■ **Exercise directions**
Each line below should be written out again without any change.
--- START ---
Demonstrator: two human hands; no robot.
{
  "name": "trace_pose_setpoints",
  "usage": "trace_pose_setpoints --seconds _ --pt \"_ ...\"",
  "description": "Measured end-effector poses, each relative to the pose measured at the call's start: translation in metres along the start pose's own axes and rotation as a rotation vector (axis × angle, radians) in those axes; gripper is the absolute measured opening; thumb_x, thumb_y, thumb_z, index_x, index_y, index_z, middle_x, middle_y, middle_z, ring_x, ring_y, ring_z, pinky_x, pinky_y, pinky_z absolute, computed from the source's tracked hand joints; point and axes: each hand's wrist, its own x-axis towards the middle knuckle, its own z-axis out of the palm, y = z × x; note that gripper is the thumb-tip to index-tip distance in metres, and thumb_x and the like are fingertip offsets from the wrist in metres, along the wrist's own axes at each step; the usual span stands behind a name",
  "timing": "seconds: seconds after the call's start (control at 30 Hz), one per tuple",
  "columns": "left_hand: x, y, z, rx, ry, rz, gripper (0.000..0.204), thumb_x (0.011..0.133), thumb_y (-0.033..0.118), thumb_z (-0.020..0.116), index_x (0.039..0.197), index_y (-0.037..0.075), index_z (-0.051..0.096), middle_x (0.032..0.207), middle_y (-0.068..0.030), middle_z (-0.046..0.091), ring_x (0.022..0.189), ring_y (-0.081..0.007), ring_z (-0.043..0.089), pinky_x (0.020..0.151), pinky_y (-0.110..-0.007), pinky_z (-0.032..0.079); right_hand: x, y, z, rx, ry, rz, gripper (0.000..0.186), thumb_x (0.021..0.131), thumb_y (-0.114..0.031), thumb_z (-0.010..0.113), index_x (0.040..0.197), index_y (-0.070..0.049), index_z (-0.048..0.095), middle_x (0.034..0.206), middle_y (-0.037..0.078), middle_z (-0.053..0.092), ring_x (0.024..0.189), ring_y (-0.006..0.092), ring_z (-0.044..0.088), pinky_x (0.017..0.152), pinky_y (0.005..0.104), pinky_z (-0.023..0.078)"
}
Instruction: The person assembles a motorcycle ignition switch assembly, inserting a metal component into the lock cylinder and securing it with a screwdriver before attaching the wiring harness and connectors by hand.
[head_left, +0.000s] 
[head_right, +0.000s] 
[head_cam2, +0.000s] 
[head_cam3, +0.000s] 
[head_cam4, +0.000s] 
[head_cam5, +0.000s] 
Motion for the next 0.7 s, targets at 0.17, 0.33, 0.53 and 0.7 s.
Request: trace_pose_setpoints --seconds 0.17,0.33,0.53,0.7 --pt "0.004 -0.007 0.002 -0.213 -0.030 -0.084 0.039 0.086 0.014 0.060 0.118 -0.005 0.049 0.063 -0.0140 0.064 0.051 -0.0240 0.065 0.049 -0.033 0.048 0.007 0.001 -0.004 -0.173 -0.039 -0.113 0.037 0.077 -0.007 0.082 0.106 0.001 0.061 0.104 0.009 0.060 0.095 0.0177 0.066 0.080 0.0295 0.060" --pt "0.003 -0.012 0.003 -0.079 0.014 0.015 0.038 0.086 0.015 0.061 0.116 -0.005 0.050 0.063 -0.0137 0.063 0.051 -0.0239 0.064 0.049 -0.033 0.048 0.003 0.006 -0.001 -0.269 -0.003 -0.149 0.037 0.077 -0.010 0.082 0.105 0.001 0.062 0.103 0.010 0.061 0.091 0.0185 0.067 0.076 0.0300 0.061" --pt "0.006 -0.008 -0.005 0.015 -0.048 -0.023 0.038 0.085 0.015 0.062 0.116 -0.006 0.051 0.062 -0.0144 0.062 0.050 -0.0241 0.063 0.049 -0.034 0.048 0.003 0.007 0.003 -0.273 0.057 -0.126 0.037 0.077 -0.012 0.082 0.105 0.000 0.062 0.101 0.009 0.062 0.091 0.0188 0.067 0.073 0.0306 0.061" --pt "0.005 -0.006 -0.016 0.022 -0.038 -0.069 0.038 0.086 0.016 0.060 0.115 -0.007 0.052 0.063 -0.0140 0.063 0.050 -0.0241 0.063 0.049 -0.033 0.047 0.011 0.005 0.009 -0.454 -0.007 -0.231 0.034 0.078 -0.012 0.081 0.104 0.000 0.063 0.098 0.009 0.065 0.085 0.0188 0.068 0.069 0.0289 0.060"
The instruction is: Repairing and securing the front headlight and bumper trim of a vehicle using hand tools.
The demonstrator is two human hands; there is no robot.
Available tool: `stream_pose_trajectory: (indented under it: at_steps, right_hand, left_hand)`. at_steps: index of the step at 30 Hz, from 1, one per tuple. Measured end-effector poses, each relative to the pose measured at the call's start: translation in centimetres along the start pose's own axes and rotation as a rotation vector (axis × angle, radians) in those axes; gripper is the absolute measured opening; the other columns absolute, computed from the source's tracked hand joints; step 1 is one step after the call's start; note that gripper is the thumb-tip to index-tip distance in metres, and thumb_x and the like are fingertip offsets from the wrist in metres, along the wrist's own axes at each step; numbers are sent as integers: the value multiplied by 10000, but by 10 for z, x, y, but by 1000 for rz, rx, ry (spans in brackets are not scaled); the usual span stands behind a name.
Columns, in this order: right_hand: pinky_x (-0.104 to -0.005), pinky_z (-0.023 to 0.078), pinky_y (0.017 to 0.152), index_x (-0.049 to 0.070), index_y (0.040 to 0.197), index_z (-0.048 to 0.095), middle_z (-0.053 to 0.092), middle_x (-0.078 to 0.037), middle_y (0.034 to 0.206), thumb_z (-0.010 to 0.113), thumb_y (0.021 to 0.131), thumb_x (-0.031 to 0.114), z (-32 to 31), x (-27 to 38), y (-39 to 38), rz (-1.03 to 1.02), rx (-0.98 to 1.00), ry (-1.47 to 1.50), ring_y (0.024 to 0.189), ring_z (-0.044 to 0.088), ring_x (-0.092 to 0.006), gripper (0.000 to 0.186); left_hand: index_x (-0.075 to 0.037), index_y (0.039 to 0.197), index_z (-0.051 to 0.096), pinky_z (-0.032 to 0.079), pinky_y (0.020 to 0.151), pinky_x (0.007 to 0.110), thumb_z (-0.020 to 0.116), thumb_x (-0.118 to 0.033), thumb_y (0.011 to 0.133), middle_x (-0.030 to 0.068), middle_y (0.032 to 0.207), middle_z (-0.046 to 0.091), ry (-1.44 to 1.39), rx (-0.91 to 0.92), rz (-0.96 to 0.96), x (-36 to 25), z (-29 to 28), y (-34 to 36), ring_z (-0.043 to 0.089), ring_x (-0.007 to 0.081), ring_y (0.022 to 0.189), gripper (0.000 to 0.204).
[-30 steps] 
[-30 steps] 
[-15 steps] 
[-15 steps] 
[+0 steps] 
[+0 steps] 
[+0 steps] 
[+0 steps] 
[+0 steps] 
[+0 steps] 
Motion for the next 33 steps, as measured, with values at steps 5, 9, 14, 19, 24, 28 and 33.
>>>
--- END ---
■ **Solution to the exercise**
Demonstrator: two human hands; no robot.
{
  "name": "trace_pose_setpoints",
  "usage": "trace_pose_setpoints --seconds _ --pt \"_ ...\"",
  "description": "Measured end-effector poses, each relative to the pose measured at the call's start: translation in metres along the start pose's own axes and rotation as a rotation vector (axis × angle, radians) in those axes; gripper is the absolute measured opening; thumb_x, thumb_y, thumb_z, index_x, index_y, index_z, middle_x, middle_y, middle_z, ring_x, ring_y, ring_z, pinky_x, pinky_y, pinky_z absolute, computed from the source's tracked hand joints; point and axes: each hand's wrist, its own x-axis towards the middle knuckle, its own z-axis out of the palm, y = z × x; note that gripper is the thumb-tip to index-tip distance in metres, and thumb_x and the like are fingertip offsets from the wrist in metres, along the wrist's own axes at each step; the usual span stands behind a name",
  "timing": "seconds: seconds after the call's start (control at 30 Hz), one per tuple",
  "columns": "left_hand: x, y, z, rx, ry, rz, gripper (0.000..0.204), thumb_x (0.011..0.133), thumb_y (-0.033..0.118), thumb_z (-0.020..0.116), index_x (0.039..0.197), index_y (-0.037..0.075), index_z (-0.051..0.096), middle_x (0.032..0.207), middle_y (-0.068..0.030), middle_z (-0.046..0.091), ring_x (0.022..0.189), ring_y (-0.081..0.007), ring_z (-0.043..0.089), pinky_x (0.020..0.151), pinky_y (-0.110..-0.007), pinky_z (-0.032..0.079); right_hand: x, y, z, rx, ry, rz, gripper (0.000..0.186), thumb_x (0.021..0.131), thumb_y (-0.114..0.031), thumb_z (-0.010..0.113), index_x (0.040..0.197), index_y (-0.070..0.049), index_z (-0.048..0.095), middle_x (0.034..0.206), middle_y (-0.037..0.078), middle_z (-0.053..0.092), ring_x (0.024..0.189), ring_y (-0.006..0.092), ring_z (-0.044..0.088), pinky_x (0.017..0.152), pinky_y (0.005..0.104), pinky_z (-0.023..0.078)"
}
Instruction: The person assembles a motorcycle ignition switch assembly, inserting a metal component into the lock cylinder and securing it with a screwdriver before attaching the wiring harness and connectors by hand.
[head_left, +0.000s] 
[head_right, +0.000s] 
[head_cam2, +0.000s] 
[head_cam3, +0.000s] 
[head_cam4, +0.000s] 
[head_cam5, +0.000s] 
Motion for the next 0.7 s, targets at 0.17, 0.33, 0.53 and 0.7 s.
Request: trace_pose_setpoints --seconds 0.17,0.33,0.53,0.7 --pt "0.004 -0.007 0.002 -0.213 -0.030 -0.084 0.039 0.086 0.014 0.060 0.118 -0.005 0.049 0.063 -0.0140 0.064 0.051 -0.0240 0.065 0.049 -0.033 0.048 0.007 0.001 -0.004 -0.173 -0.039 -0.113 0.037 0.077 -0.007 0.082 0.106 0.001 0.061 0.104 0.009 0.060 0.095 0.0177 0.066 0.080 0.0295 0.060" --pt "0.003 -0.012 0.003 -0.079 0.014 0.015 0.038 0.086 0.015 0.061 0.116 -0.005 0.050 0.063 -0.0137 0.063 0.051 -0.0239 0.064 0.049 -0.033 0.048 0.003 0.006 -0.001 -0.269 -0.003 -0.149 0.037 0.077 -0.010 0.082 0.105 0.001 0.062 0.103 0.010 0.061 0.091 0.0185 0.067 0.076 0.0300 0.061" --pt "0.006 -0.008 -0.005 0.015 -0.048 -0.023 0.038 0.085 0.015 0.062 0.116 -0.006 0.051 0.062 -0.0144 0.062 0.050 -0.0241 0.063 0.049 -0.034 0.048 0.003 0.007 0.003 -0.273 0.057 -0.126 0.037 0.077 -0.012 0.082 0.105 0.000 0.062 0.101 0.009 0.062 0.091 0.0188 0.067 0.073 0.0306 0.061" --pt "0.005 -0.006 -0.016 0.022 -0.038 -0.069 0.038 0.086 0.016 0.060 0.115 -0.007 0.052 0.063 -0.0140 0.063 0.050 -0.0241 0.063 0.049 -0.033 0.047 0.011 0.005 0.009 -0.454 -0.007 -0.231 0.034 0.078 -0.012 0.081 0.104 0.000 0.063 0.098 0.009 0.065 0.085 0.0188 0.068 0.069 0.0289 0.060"
The instruction is: Repairing and securing the front headlight and bumper trim of a vehicle using hand tools.
The demonstrator is two human hands; there is no robot.
Available tool: `stream_pose_trajectory: (indented under it: at_steps, right_hand, left_hand)`. at_steps: index of the step at 30 Hz, from 1, one per tuple. Measured end-effector poses, each relative to the pose measured at the call's start: translation in centimetres along the start pose's own axes and rotation as a rotation vector (axis × angle, radians) in those axes; gripper is the absolute measured opening; the other columns absolute, computed from the source's tracked hand joints; step 1 is one step after the call's start; note that gripper is the thumb-tip to index-tip distance in metres, and thumb_x and the like are fingertip offsets from the wrist in metres, along the wrist's own axes at each step; numbers are sent as integers: the value multiplied by 10000, but by 10 for z, x, y, but by 1000 for rz, rx, ry (spans in brackets are not scaled); the usual span stands behind a name.
Columns, in this order: right_hand: pinky_x (-0.104 to -0.005), pinky_z (-0.023 to 0.078), pinky_y (0.017 to 0.152), index_x (-0.049 to 0.070), index_y (0.040 to 0.197), index_z (-0.048 to 0.095), middle_z (-0.053 to 0.092), middle_x (-0.078 to 0.037), middle_y (0.034 to 0.206), thumb_z (-0.010 to 0.113), thumb_y (0.021 to 0.131), thumb_x (-0.031 to 0.114), z (-32 to 31), x (-27 to 38), y (-39 to 38), rz (-1.03 to 1.02), rx (-0.98 to 1.00), ry (-1.47 to 1.50), ring_y (0.024 to 0.189), ring_z (-0.044 to 0.088), ring_x (-0.092 to 0.006), gripper (0.000 to 0.186); left_hand: index_x (-0.075 to 0.037), index_y (0.039 to 0.197), index_z (-0.051 to 0.096), pinky_z (-0.032 to 0.079), pinky_y (0.020 to 0.151), pinky_x (0.007 to 0.110), thumb_z (-0.020 to 0.116), thumb_x (-0.118 to 0.033), thumb_y (0.011 to 0.133), middle_x (-0.030 to 0.068), middle_y (0.032 to 0.207), middle_z (-0.046 to 0.091), ry (-1.44 to 1.39), rx (-0.91 to 0.92), rz (-0.96 to 0.96), x (-36 to 25), z (-29 to 28), y (-34 to 36), ring_z (-0.043 to 0.089), ring_x (-0.007 to 0.081), ring_y (0.022 to 0.189), gripper (0.000 to 0.204).
[-30 steps] 
[-30 steps] 
[-15 steps] 
[-15 steps] 
[+0 steps] 
[+0 steps] 
[+0 steps] 
[+0 steps] 
[+0 steps] 
[+0 steps] 
Motion for the next 33 steps, as measured, with values at steps 5, 9, 14, 19, 24, 28 and 33.
>>>

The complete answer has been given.